Weber, J., de la Rosa, J., Grove, C. S., Schick, M., Rad, L., Baranov, O., Strong, A., Pfaus, A., Friedrich, M. J., Engleitner, T., Lersch, R., Ollinger, R., Grau, M., Menendez, I. G., Martella, M., Kohlhofer, U., Banerjee, R., Turchaninova, M. A., Scherger, A., Hoffman, G. J., Hess, J., Kuhn, L. B., Ammon, T., Kim, J., Schneider, G., Unger, K., Zimber-Strobl, U., Heikenwalder, M., Schmidt-Supprian, M., Yang, F., Saur, D., Liu, P., Steiger, K., Chudakov, D. M., Lenz, G., Quintanilla-Martinez, L., Keller, U., Vassiliou, G. S., Cadinanos, J., Bradley, A., and Rad, R. (2019).
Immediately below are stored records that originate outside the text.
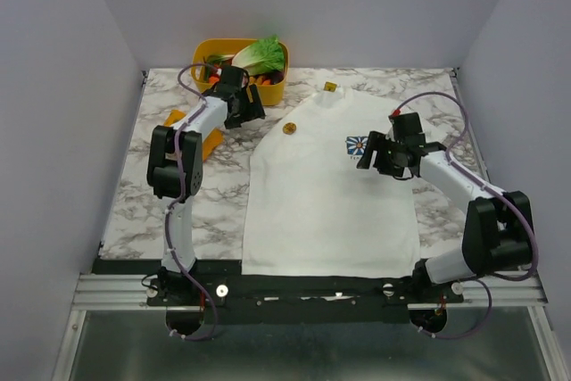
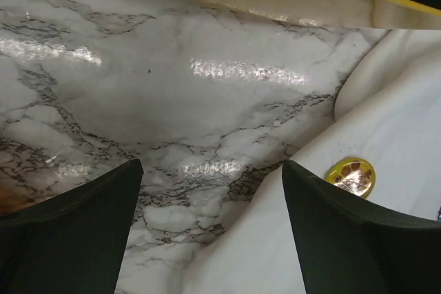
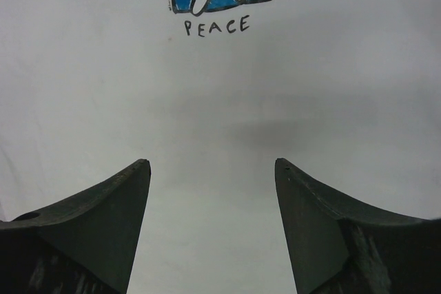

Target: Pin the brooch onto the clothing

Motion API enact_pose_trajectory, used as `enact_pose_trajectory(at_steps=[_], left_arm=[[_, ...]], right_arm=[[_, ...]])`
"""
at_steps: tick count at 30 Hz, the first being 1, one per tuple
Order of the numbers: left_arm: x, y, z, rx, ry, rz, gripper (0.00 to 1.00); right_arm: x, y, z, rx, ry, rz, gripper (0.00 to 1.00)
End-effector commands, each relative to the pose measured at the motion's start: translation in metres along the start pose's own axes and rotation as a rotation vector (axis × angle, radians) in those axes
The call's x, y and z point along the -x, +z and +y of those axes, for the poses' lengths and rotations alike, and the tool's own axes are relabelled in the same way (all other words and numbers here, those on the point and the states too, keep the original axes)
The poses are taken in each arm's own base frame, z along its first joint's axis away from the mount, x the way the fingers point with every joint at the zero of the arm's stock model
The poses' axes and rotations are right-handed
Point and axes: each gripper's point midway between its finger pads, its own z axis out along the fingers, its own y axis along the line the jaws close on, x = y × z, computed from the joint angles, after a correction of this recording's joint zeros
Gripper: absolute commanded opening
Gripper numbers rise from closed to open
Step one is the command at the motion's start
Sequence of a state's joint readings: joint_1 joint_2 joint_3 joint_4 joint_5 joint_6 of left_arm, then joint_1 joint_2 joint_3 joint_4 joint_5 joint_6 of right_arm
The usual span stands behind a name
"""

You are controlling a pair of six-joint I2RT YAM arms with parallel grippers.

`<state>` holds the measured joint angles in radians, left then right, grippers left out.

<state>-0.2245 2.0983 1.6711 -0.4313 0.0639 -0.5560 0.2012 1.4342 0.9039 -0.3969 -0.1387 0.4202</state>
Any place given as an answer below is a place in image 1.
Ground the gold round brooch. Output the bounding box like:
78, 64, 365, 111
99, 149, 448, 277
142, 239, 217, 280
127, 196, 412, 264
282, 122, 297, 135

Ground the white t-shirt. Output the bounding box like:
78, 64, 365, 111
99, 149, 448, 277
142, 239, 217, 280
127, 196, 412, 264
242, 88, 420, 278

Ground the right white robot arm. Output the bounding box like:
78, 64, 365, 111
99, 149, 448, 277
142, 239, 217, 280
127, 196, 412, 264
357, 112, 538, 302

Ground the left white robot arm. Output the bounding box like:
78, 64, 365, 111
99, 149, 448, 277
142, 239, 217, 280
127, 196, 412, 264
146, 63, 265, 305

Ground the yellow plastic basket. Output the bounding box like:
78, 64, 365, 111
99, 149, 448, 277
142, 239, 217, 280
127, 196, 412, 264
189, 38, 288, 106

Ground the red toy pepper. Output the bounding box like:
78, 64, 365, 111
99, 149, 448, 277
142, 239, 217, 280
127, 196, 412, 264
208, 65, 221, 84

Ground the green toy cabbage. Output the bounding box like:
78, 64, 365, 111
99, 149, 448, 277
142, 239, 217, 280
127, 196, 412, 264
231, 35, 286, 76

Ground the orange snack bag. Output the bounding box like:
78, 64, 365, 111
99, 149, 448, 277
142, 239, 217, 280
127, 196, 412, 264
163, 109, 224, 161

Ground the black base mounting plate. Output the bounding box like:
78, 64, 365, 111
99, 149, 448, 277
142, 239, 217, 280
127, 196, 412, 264
89, 259, 492, 327

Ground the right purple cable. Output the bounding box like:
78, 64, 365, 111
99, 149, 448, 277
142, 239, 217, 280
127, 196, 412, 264
394, 91, 539, 340

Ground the aluminium rail frame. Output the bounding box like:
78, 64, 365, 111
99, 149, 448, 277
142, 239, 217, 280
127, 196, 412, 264
71, 274, 548, 312

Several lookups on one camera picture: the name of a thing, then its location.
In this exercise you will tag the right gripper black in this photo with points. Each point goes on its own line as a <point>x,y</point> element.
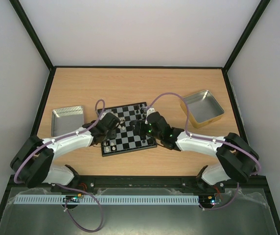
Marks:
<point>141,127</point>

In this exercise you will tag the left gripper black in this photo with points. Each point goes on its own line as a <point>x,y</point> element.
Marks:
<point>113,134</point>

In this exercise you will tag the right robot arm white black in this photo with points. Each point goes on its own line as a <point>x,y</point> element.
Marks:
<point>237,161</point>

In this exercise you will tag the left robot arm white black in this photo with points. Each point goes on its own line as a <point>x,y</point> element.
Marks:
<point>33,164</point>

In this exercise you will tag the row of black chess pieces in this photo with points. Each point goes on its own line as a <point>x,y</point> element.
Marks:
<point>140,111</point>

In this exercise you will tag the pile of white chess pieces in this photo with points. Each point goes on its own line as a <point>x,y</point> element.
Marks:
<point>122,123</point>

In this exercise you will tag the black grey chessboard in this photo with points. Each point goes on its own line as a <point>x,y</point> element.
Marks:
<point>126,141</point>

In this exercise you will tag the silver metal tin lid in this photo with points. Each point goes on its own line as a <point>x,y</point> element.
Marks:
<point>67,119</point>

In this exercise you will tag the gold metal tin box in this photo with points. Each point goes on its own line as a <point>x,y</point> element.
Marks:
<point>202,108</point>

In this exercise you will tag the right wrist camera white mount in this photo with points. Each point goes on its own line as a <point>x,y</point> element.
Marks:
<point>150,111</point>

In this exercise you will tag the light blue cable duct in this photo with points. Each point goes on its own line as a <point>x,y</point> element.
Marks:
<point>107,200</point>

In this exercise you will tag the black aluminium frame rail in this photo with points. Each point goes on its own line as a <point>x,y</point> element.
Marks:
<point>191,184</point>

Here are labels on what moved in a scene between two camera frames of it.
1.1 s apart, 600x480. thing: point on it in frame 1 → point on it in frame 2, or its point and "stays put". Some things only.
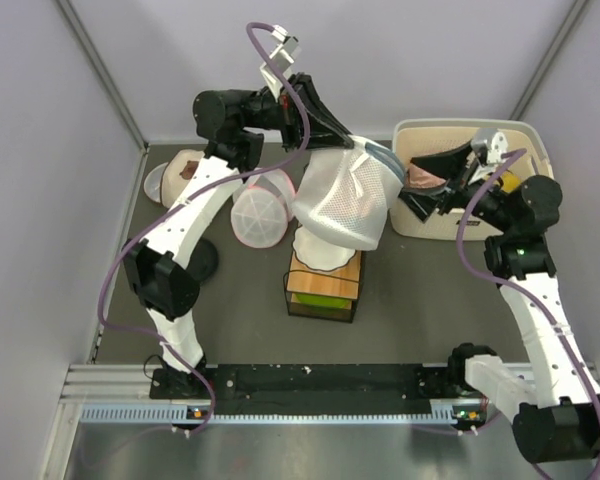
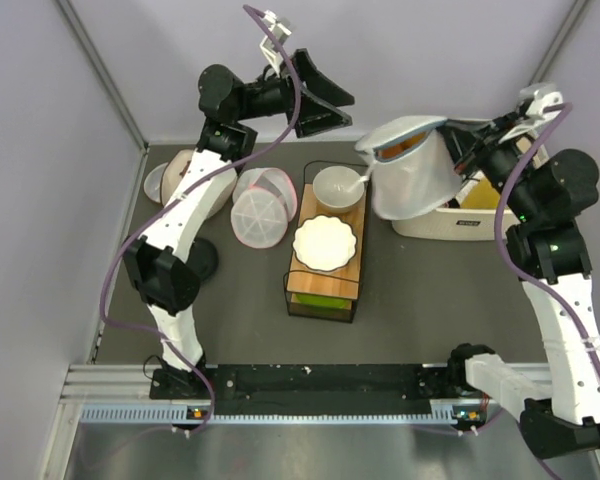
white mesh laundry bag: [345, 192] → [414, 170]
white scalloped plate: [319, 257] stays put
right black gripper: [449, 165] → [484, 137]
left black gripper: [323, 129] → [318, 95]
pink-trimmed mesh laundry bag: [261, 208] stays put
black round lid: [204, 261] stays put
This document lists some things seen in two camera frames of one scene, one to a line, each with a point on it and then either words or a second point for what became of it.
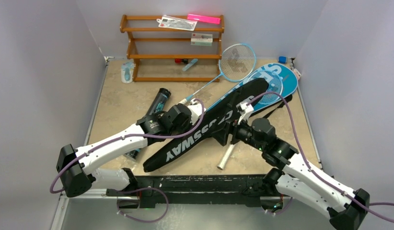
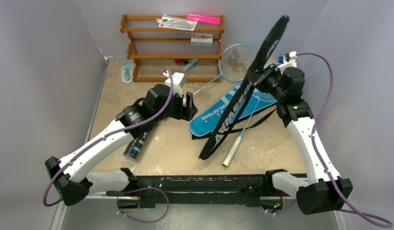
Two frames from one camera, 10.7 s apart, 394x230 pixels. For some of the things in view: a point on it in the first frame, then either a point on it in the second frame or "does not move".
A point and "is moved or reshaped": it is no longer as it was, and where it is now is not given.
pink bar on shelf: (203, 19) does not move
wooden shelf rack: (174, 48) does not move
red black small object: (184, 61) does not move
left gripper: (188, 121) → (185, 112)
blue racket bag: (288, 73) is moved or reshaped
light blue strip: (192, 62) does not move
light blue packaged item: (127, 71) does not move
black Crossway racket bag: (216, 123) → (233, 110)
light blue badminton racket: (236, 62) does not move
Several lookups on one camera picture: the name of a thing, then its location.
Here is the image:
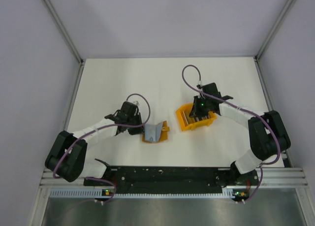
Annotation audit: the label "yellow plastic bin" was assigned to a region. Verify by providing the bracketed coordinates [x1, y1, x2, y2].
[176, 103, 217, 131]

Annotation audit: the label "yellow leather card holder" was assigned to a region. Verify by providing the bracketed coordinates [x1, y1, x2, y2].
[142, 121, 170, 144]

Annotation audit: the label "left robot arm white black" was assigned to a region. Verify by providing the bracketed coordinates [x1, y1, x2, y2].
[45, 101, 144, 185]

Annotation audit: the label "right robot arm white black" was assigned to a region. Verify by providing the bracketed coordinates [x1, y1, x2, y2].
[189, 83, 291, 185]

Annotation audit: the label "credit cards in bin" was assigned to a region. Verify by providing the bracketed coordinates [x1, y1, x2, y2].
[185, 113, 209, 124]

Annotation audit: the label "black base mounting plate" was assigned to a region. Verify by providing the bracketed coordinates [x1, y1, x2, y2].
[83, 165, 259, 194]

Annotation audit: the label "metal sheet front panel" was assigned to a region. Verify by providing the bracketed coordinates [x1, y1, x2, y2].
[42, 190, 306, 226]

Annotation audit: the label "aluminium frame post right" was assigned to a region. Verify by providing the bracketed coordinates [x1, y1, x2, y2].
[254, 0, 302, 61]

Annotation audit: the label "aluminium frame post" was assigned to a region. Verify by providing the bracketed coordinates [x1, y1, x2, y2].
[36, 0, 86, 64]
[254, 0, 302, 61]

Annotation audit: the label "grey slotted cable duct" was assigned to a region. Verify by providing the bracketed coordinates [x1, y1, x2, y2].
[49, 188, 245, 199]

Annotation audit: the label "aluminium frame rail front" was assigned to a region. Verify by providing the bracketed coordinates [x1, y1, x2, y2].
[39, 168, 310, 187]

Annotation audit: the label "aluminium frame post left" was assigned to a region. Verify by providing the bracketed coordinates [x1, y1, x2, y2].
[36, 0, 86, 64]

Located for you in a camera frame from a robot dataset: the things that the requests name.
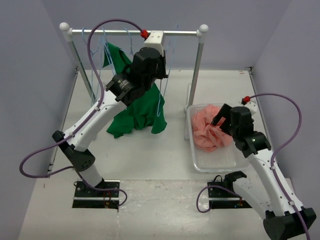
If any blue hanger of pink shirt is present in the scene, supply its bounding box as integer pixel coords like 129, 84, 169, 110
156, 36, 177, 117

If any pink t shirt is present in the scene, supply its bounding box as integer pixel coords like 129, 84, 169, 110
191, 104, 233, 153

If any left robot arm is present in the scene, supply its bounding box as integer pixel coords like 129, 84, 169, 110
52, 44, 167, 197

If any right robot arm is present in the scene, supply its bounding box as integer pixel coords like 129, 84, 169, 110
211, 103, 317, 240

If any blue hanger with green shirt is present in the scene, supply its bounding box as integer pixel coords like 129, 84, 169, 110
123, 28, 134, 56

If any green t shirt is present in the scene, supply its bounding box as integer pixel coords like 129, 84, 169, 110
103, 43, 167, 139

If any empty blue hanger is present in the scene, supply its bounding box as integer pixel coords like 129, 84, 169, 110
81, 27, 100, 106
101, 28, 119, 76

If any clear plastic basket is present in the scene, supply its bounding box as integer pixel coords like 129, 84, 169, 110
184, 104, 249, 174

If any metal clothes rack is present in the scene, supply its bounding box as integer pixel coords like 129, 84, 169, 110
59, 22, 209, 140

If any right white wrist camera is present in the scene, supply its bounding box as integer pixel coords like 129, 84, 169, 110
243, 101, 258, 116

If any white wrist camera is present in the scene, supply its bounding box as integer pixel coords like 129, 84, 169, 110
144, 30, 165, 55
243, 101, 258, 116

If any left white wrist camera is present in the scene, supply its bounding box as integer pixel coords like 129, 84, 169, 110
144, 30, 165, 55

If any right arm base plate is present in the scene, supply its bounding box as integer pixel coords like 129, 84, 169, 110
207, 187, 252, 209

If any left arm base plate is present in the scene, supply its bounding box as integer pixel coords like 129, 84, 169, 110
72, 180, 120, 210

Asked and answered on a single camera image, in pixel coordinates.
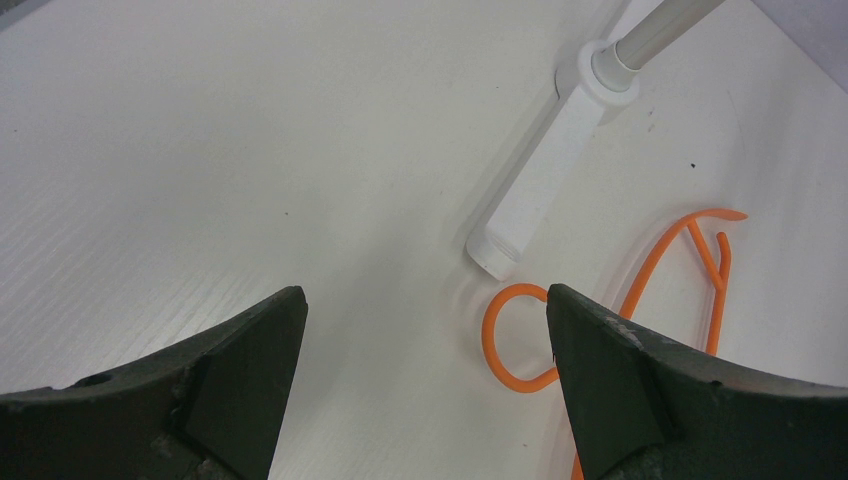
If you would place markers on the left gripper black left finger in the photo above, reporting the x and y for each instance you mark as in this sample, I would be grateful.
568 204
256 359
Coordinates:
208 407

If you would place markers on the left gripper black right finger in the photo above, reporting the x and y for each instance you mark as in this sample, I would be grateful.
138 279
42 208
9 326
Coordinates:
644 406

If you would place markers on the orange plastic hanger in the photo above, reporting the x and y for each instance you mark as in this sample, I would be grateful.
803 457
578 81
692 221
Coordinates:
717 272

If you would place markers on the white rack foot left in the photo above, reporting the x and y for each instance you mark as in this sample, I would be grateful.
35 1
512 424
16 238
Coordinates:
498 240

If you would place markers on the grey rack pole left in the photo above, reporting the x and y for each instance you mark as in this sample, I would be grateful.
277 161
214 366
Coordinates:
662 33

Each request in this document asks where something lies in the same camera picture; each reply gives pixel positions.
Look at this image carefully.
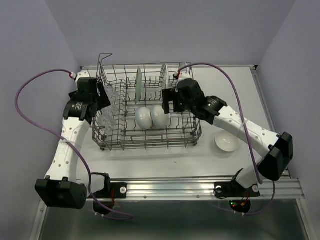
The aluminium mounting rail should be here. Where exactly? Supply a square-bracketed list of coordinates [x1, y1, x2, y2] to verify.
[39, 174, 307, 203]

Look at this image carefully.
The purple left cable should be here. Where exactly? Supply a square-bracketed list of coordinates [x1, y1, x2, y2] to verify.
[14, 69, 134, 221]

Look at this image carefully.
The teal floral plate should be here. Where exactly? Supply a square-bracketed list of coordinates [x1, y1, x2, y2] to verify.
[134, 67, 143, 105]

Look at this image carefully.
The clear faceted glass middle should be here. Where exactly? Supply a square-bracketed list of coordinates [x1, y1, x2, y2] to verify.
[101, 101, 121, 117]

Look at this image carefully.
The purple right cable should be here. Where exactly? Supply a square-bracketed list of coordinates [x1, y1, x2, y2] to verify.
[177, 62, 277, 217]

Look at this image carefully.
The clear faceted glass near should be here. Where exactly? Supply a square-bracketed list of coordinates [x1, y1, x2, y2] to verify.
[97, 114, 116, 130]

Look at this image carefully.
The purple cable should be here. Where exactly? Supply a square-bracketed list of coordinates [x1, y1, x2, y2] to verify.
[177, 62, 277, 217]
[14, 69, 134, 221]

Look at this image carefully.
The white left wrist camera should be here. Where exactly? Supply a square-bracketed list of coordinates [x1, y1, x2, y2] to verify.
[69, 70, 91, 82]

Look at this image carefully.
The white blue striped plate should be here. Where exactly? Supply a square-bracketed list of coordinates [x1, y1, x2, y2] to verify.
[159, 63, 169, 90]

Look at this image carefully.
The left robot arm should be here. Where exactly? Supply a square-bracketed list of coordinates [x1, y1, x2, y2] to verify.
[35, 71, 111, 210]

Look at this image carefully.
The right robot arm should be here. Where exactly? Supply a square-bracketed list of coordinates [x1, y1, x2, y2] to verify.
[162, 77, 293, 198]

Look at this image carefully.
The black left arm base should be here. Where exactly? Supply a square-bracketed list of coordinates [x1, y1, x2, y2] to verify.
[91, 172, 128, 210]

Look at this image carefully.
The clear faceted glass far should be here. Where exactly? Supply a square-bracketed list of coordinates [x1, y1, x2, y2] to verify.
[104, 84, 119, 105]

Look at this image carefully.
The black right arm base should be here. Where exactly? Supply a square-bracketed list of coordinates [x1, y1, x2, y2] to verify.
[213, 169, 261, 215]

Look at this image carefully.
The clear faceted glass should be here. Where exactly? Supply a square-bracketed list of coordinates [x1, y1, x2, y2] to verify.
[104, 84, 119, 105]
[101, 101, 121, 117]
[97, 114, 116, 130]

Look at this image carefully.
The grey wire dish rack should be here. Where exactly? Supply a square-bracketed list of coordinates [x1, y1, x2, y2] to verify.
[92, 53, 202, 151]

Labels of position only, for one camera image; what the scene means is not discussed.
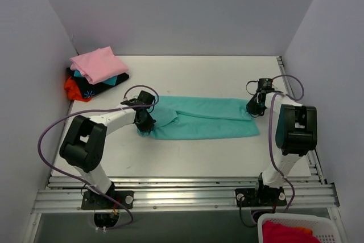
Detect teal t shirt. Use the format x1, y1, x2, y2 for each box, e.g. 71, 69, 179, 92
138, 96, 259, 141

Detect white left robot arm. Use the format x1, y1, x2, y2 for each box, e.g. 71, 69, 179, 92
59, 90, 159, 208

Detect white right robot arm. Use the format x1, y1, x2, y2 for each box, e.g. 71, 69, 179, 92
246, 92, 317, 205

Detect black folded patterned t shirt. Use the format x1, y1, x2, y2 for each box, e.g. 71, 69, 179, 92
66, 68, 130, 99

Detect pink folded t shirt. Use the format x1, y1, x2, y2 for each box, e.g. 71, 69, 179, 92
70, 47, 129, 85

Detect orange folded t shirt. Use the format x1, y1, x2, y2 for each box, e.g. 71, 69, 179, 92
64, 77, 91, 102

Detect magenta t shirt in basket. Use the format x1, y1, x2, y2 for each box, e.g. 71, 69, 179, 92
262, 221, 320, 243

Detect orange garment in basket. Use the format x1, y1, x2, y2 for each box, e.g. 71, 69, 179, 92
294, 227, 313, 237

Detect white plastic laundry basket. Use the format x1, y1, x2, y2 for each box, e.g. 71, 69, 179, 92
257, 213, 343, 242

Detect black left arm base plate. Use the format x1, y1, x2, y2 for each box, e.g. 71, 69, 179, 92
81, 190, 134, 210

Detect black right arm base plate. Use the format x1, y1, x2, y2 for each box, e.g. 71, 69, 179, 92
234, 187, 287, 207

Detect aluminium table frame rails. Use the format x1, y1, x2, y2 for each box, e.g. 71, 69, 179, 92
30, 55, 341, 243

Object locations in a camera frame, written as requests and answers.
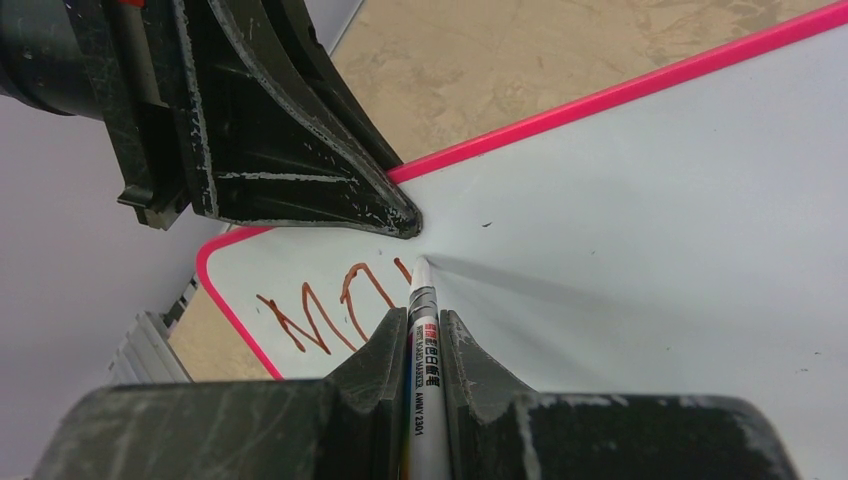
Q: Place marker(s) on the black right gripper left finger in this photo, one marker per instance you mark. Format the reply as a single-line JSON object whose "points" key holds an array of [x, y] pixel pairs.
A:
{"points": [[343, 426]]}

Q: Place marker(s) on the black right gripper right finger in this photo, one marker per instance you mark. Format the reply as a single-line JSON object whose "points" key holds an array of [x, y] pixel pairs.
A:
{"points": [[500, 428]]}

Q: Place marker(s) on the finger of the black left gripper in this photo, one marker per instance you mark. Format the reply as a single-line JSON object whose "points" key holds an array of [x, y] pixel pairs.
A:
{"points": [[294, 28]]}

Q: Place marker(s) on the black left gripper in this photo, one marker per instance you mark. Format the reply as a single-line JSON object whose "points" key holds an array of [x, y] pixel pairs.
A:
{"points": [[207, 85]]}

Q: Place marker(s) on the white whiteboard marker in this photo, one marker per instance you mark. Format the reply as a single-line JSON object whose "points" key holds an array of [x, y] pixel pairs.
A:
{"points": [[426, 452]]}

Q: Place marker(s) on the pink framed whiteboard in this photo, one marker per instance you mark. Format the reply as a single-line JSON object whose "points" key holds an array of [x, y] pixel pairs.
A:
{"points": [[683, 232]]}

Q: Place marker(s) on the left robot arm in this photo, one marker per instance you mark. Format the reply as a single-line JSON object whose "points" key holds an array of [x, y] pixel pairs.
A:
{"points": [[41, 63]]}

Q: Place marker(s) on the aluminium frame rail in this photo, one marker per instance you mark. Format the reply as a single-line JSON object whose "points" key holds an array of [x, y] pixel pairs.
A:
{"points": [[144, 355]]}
Nat Commun 10, 1415

Abstract: 

B-cell lymphoma (BCL) is the most common hematologic malignancy. While sequencing studies gave insights into BCL genetics, identification of non-mutated cancer genes remains challenging. Here, we describe PiggyBac transposon tools and mouse models for recessive screening and show their application to study clonal B-cell lymphomagenesis. In a genome-wide screen, we discover BCL genes related to diverse molecular processes, including signaling, transcriptional regulation, chromatin regulation, or RNA metabolism. Cross-species analyses show the efficiency of the screen to pinpoint human cancer drivers altered by non-genetic mechanisms, including clinically relevant genes dysregulated epigenetically, transcriptionally, or post-transcriptionally in human BCL. We also describe a CRISPR/Cas9-based in vivo platform for BCL functional genomics, and validate discovered genes, such as Rfx7, a transcription factor, and Phip, a chromatin regulator, which suppress lymphomagenesis in mice. Our study gives comprehensive insights into the molecular landscapes of BCL and underlines the power of genome-scale screening to inform biology.